O grupo avalia que o trabalho foi construído com atenção e cuidado, em um momento da indústria musical em que produções guiadas por intenção ganharam ainda mais importância. “O Divino foi um álbum que a gente fez com muito carinho, muito significado”, afirmou a banda.
A recepção do público também surpreendeu os integrantes. Vinda de São Paulo, a Venere Vai Venus encontrou, no Rio de Janeiro, fãs que acompanhavam as letras, as pausas e os gritos presentes nas músicas. Para o grupo, ver a plateia cantando cada detalhe se tornou uma das experiências mais marcantes da fase atual.
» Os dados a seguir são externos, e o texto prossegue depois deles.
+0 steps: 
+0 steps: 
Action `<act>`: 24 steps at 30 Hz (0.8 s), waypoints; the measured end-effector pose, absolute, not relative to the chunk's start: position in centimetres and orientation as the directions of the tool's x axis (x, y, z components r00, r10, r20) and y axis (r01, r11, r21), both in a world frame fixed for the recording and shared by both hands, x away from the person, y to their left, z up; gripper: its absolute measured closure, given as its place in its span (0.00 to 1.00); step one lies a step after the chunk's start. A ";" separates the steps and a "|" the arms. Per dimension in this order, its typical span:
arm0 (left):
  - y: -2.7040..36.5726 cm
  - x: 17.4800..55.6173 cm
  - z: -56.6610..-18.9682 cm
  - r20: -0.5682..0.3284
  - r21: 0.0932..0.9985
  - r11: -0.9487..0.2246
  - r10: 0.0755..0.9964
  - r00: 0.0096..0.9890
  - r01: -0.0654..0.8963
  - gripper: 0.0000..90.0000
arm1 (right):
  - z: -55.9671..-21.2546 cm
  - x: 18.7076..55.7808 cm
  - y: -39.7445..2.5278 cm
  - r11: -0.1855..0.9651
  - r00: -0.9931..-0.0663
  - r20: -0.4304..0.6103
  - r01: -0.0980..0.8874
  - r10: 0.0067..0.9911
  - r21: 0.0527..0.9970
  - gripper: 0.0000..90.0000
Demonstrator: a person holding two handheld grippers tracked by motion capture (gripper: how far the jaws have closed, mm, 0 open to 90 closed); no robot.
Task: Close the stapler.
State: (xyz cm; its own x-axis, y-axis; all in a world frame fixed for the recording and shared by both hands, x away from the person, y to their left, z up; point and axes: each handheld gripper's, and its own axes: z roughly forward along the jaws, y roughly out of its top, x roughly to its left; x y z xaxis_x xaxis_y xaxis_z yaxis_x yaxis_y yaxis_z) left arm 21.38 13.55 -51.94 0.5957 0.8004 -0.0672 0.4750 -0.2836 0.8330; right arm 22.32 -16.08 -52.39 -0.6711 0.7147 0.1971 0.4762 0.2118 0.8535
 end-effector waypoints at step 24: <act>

O título do disco traduz o universo que a banda buscou criar. Divino funciona como uma alegoria para sentimentos humanos levados ao limite, incluindo amor, fúria, desejo, ego, ciúmes e alucinação. A construção do projeto foi marcada, segundo o grupo, por esmero estético, atenção e verdade.
Próxima fase
Embora a banda já prepare uma mudança de direção sonora, a chamada Era do Divino continua. A Venere Vai Venus pretende levar o repertório a outros estados e transformar as apresentações em uma experiência coletiva para quem conheceu o álbum.
“A gente quer expandir isso pro Brasil, tocar em outros estados as músicas do Divino, pras pessoas que ouviram esse álbum poder cantar ao vivo com a gente também”, disse o grupo.
Para a banda, o destino do disco está no palco. A proposta é que as pessoas saiam de casa para assistir a um show de rock e cantem Divino ao vivo, em vez de limitar a experiência às plataformas digitais.